Biographical details
- Born: October 23, 1898 Amherst, Massachusetts, U.S.
- Died: October 21, 1969 (aged 70) Northampton, Massachusetts, U.S.

Playing career

Basketball
- c. 1920: Massachusetts

Baseball
- c. 1920: Massachusetts
- Position: Left fielder (baseball)

Coaching career (HC unless noted)

Basketball
- 1921–1925: Massachusetts (freshmen)
- 1946–1952: Massachusetts

Baseball
- 1922–1924: Massachusett (freshmen)
- 1925–1931: Massachusetts

Ice hockey
- 1924–1939: Massachusetts

Head coaching record
- Overall: 26–74 (basketball) 35–57–2 (baseball) 47–61–7 (ice hockey)

= Lorin Ball =

American baseball, basketball, and ice hockey coach (1898–1969)

Lorin Earl "Red" Ball (October 23, 1898 – October 21, 1969) was an American baseball, basketball and ice hockey player and coach. He led all three programs at his alma mater University of Massachusetts Amherst at various times during his 40-year tenure at the university.
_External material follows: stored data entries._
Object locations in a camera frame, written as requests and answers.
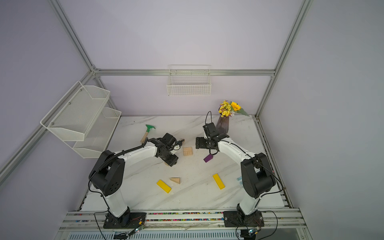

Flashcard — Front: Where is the wooden rectangular block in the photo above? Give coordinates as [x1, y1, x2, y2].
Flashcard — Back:
[183, 151, 193, 156]
[183, 147, 193, 152]

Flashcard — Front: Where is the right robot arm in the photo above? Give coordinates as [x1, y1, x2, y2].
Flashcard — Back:
[196, 123, 281, 216]

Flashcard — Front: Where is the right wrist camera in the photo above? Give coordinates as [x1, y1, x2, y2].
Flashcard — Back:
[203, 123, 219, 138]

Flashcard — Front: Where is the white two-tier mesh shelf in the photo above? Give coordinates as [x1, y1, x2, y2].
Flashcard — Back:
[40, 82, 122, 159]

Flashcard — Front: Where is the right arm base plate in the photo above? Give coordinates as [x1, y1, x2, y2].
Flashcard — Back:
[223, 211, 265, 227]

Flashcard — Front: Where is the green toy hammer wooden handle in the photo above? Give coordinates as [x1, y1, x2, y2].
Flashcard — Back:
[140, 125, 156, 144]

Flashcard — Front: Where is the yellow flower bouquet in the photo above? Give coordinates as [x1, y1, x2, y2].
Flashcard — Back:
[218, 101, 250, 118]

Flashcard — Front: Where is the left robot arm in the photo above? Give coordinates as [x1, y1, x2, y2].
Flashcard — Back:
[88, 133, 185, 222]

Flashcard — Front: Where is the yellow block left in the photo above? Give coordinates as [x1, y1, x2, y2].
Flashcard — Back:
[157, 180, 172, 194]

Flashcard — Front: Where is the yellow block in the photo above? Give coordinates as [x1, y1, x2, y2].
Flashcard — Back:
[213, 174, 226, 190]
[157, 180, 172, 194]

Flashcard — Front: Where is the yellow block right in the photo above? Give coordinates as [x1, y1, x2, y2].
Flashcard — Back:
[213, 174, 226, 190]

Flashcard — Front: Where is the purple triangle block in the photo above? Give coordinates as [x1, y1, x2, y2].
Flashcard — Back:
[204, 154, 214, 163]

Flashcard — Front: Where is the white wire wall basket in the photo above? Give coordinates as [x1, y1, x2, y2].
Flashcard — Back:
[167, 65, 212, 97]

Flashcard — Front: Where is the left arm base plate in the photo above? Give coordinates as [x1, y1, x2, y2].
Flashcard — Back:
[103, 212, 147, 229]

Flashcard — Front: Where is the aluminium front rail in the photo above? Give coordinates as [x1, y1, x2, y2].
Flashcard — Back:
[55, 209, 312, 240]

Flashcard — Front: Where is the dark ribbed vase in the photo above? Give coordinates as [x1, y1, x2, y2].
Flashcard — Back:
[216, 116, 230, 134]

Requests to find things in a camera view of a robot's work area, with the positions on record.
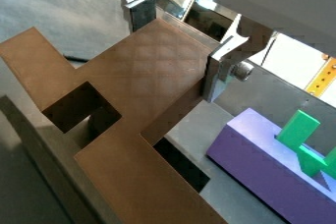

==Early life, education, and playing career==
Born and raised in Amherst, Massachusetts, Ball graduated from Amherst High School in 1916 and began attending Massachusetts Agricultural College (later the University of Massachusetts Amherst) the following fall. From the start, Ball was involved with many of the school's sports teams, playing on class teams in baseball, basketball, football and ice hockey. Ball joined the varsity baseball and basketball teams as an upperclassman and was remained with the two until his graduation. Though originally a member of the class of 1920, Ball took a year off after his junior season and returned to finish his degree in 1921. After receiving a bachelor's in agricultural education, Ball was hired by the school's athletic department to coach the freshman baseball and basketball teams. While working in that capacity, he filled up his free time by working at various camps and sports academies.

==Coaching career==
In 1924, Ball agreed to take over as the head coach for the ice hockey team, despite playing just a few games on the freshman class team. After pulling double-duty with the freshman basketball and varsity ice hockey teams, Ball was promoted to varsity baseball coach as well. Now a full-time faculty member, Ball decided that his commitment to the varsity teams was too great and had to end his tenure as freshman basketball coach. Over the next six years, he coached the baseball and hockey teams. on the field, his teams never produced a winning record, though some came close, and he agreed to step down after the 1931 season. On the ice, however, Ball found more success. Though his tenue got off to a rough start, (including a winless season in 1928), Ball's hockey teams produced five consecutive winning seasons in the early 30's. Due primarily to the lack of a permanent, enclosed home rink, the team could not sustain that level of play and the latter half of the decade was mired in subpar records and shortened seasons. With no home venue on the horizon, the hockey program was shuttered in 1939.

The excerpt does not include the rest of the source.